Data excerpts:
○ ○ ○ ○

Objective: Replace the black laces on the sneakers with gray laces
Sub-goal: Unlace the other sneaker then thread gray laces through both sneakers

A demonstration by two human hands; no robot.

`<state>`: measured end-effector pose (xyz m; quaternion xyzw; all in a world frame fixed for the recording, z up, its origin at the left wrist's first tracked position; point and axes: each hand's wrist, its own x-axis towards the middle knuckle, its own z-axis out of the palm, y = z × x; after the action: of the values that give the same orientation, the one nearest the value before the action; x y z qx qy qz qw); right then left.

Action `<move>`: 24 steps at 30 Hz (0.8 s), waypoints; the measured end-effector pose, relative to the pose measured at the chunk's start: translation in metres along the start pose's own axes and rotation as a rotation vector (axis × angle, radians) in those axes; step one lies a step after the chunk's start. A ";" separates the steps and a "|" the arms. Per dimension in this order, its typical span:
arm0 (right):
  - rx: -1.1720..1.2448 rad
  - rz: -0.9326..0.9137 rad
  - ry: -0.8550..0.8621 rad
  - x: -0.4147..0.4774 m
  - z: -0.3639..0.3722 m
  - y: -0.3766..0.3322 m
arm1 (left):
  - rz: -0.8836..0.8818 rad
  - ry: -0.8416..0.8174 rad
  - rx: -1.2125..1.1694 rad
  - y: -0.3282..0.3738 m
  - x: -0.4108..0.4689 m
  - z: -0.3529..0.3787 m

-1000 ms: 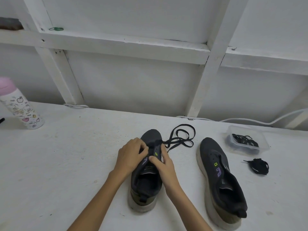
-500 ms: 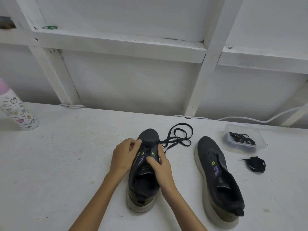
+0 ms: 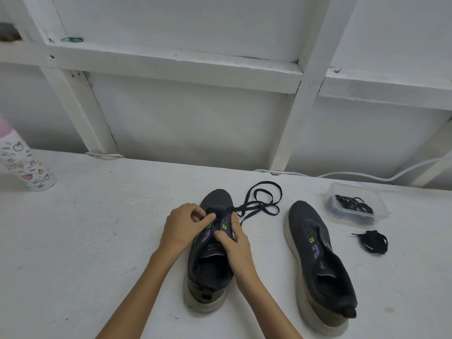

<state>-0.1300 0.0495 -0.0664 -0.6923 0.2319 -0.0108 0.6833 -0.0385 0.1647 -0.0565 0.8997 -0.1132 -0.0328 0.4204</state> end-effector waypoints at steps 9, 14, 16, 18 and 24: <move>-0.015 -0.006 -0.007 0.001 -0.002 0.000 | 0.023 0.005 0.138 0.008 0.005 -0.004; -0.010 -0.003 -0.017 0.003 -0.001 0.005 | 0.013 0.068 0.082 0.009 0.020 -0.008; 0.008 0.005 -0.009 0.004 -0.001 0.007 | -0.001 0.057 0.080 0.011 0.016 -0.004; 0.023 0.005 -0.004 0.005 -0.001 0.007 | -0.037 0.035 0.036 0.009 0.009 -0.003; 0.018 -0.010 -0.002 0.006 -0.001 0.009 | -0.049 -0.062 -0.100 -0.002 -0.005 0.002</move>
<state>-0.1276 0.0464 -0.0764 -0.6872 0.2277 -0.0158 0.6897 -0.0438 0.1656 -0.0595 0.8785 -0.1024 -0.0768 0.4603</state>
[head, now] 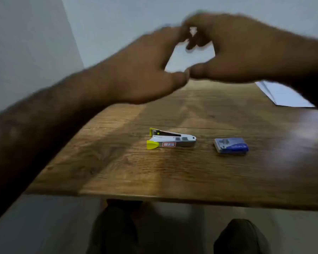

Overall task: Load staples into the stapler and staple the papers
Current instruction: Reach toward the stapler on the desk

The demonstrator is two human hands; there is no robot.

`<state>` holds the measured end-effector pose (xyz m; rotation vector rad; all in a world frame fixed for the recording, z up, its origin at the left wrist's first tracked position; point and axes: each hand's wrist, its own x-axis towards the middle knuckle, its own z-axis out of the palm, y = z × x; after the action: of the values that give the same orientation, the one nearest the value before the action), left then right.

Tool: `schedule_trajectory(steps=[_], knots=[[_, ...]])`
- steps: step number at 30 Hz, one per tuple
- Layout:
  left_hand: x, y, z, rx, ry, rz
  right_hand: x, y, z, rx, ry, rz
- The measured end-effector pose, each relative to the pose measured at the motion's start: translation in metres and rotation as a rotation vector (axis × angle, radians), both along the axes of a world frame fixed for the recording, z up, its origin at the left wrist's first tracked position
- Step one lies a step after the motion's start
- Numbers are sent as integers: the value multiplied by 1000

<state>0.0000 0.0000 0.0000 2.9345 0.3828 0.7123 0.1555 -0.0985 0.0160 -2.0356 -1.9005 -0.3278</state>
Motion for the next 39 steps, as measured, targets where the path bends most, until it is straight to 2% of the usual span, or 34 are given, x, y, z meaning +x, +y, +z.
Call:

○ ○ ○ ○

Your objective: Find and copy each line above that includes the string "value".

Your solution:
`<state>`: measured end-effector pose (xyz m; quaternion xyzw; all in a world frame fixed for the recording, z up, its origin at the left wrist's first tracked position; point and axes: each hand's wrist, its own x-axis towards the middle knuckle, its own z-axis out of the palm, y = z × x; after the action: of the values that give the same orientation, the one nearest the value before the action; x y z qx qy qz qw); right then left.
`<state>` holds the measured end-effector pose (xyz m; rotation vector rad; all in a world frame fixed for the recording, z up, its origin at the left wrist's first tracked position; point and axes: each hand's wrist, its own x-axis towards the middle knuckle, its own z-axis out of the palm, y = z × x; after the action: of the values that give the same orientation, the one nearest the value before the action), left then right.
- Numbers are sent as integers: the value multiplied by 1000

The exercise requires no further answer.